#### [YOUR TASK]
Could you copy every line in the listing below that has the word "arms"?

──────────

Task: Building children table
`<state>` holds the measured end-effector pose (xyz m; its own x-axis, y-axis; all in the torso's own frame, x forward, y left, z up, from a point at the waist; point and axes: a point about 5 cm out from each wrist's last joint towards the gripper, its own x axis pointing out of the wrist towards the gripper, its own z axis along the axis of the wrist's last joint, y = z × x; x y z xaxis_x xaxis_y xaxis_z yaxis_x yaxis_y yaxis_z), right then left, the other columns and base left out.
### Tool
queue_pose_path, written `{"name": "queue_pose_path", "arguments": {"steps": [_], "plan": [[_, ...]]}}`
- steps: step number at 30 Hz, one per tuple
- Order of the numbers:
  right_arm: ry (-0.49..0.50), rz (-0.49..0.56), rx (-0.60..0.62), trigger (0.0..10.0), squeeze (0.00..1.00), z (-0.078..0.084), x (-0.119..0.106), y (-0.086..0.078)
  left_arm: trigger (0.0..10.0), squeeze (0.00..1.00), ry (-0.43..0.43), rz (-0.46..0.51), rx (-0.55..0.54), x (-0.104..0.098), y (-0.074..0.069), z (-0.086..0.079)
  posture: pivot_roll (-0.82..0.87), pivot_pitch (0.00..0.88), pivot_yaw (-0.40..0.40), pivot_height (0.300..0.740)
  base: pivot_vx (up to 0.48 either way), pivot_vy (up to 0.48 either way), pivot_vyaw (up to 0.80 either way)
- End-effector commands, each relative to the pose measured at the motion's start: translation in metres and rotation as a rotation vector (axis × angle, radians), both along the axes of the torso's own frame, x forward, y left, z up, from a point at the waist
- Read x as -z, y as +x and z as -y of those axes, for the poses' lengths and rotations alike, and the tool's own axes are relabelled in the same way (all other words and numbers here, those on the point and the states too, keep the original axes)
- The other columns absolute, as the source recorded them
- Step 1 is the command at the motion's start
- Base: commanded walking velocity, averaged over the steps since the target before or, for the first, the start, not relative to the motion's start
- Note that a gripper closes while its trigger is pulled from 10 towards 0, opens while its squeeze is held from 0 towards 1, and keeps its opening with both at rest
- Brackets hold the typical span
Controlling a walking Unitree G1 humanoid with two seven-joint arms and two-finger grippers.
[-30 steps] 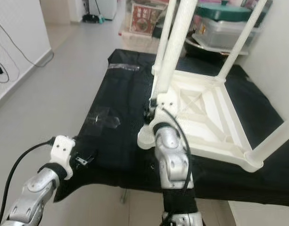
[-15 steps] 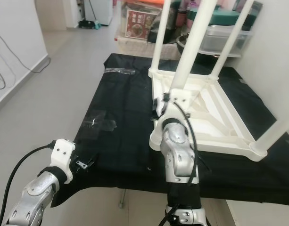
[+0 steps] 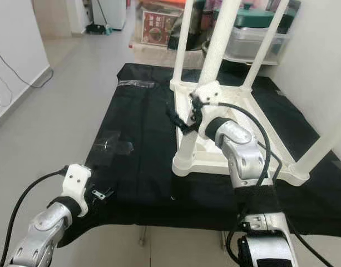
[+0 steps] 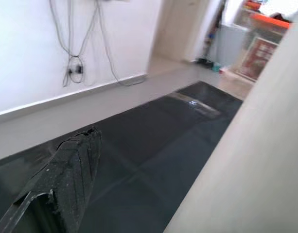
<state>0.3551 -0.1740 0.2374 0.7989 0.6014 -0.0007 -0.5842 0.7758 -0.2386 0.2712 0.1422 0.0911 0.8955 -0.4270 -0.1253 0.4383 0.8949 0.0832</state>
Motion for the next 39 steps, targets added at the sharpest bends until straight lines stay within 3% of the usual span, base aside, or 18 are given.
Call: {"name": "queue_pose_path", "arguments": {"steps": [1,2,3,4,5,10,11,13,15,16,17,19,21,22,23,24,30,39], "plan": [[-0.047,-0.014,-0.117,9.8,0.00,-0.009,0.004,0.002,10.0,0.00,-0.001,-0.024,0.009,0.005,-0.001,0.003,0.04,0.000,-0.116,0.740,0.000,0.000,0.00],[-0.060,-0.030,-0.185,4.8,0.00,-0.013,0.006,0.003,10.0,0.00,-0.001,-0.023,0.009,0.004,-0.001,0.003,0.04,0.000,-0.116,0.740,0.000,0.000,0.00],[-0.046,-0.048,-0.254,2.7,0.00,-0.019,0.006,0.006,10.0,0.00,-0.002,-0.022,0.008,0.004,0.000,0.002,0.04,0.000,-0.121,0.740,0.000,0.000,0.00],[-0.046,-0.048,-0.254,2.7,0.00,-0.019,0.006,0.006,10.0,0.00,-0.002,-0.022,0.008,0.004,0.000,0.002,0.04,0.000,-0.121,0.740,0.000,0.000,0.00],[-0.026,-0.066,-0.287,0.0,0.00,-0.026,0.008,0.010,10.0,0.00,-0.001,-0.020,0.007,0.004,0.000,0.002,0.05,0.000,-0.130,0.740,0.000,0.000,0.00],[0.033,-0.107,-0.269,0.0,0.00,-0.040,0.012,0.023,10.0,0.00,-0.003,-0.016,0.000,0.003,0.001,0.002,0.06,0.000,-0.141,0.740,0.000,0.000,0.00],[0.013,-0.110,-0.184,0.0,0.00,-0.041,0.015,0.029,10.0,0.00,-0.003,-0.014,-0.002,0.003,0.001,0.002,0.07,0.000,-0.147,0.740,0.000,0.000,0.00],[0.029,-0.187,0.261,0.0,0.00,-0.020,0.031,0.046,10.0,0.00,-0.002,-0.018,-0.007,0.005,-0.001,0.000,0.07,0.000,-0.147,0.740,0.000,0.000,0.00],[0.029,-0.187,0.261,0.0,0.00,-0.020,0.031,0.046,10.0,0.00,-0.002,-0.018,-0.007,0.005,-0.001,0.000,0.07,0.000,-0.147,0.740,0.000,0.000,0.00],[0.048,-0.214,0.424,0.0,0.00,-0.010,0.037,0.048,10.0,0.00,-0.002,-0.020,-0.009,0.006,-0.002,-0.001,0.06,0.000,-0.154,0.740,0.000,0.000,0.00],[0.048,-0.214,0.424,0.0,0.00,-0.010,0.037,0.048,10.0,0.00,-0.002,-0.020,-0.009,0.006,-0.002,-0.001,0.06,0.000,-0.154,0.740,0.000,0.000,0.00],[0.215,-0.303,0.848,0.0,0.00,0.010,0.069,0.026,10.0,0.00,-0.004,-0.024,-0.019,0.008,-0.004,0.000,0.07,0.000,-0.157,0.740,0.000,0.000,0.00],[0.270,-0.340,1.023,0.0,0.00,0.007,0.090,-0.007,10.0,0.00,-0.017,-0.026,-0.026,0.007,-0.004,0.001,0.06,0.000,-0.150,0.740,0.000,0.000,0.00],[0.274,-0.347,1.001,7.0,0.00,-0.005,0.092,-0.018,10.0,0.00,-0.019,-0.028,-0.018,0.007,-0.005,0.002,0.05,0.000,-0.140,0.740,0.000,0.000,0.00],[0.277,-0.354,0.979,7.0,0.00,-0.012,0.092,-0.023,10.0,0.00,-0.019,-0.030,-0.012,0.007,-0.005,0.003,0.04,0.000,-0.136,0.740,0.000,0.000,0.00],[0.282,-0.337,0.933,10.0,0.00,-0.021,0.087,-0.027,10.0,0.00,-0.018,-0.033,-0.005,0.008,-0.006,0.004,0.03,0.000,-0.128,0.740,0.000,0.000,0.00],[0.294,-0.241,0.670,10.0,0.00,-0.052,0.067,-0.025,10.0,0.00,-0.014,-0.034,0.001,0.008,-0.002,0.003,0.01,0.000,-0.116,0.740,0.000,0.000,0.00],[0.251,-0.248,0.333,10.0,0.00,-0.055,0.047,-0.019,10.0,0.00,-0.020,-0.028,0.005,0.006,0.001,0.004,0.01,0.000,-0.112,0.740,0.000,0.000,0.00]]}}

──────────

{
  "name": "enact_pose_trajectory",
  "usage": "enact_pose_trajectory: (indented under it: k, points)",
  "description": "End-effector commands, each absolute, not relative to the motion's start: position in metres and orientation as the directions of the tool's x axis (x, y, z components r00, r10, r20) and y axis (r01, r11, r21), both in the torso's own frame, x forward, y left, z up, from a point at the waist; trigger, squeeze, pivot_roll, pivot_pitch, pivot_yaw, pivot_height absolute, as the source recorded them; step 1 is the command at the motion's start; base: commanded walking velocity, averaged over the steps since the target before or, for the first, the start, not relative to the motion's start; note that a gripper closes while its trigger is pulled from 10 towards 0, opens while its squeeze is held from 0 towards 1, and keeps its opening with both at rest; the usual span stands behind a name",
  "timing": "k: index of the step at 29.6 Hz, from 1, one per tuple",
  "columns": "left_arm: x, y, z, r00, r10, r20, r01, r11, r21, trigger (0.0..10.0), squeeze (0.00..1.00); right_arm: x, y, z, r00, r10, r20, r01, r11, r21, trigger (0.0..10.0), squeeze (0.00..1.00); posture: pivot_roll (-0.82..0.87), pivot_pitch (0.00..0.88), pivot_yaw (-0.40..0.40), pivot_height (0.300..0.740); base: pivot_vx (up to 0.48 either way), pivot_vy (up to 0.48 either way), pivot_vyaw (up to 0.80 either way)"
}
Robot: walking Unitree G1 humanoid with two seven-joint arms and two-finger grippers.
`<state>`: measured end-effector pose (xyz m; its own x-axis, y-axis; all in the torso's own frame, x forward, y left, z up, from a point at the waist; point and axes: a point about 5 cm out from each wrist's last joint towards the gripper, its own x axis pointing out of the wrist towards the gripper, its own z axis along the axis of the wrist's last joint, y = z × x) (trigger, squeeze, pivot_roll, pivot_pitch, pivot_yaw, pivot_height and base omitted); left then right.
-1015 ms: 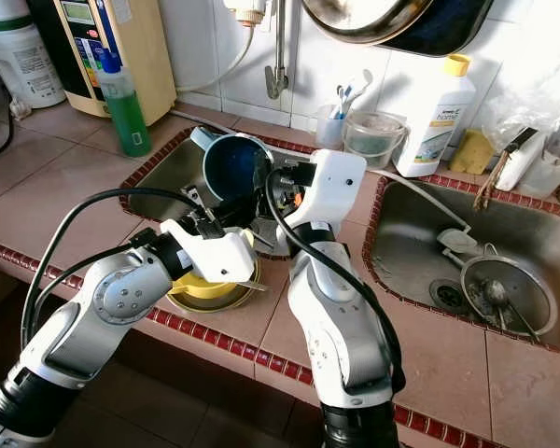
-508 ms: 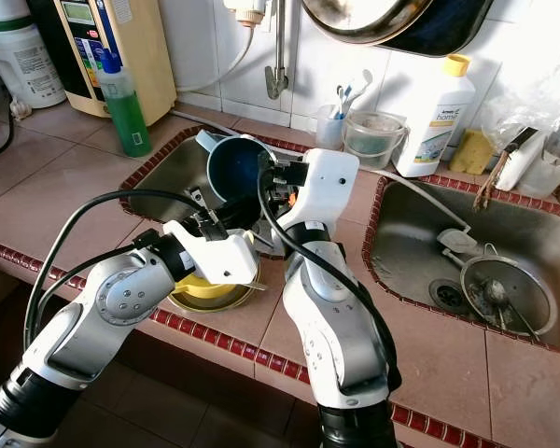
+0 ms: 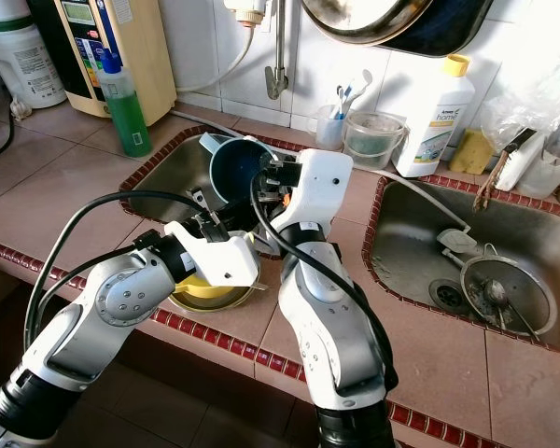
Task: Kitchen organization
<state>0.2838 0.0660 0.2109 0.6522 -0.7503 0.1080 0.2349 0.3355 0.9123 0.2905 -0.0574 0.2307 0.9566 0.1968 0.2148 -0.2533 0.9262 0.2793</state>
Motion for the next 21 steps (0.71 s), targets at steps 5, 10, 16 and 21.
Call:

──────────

#### [ANSWER SECTION]
Controlling a walking Unitree G1 humanoid with two seven-joint arms and two-finger grippers.
Robot: walking Unitree G1 humanoid with two seven-joint arms and two-finger grippers.

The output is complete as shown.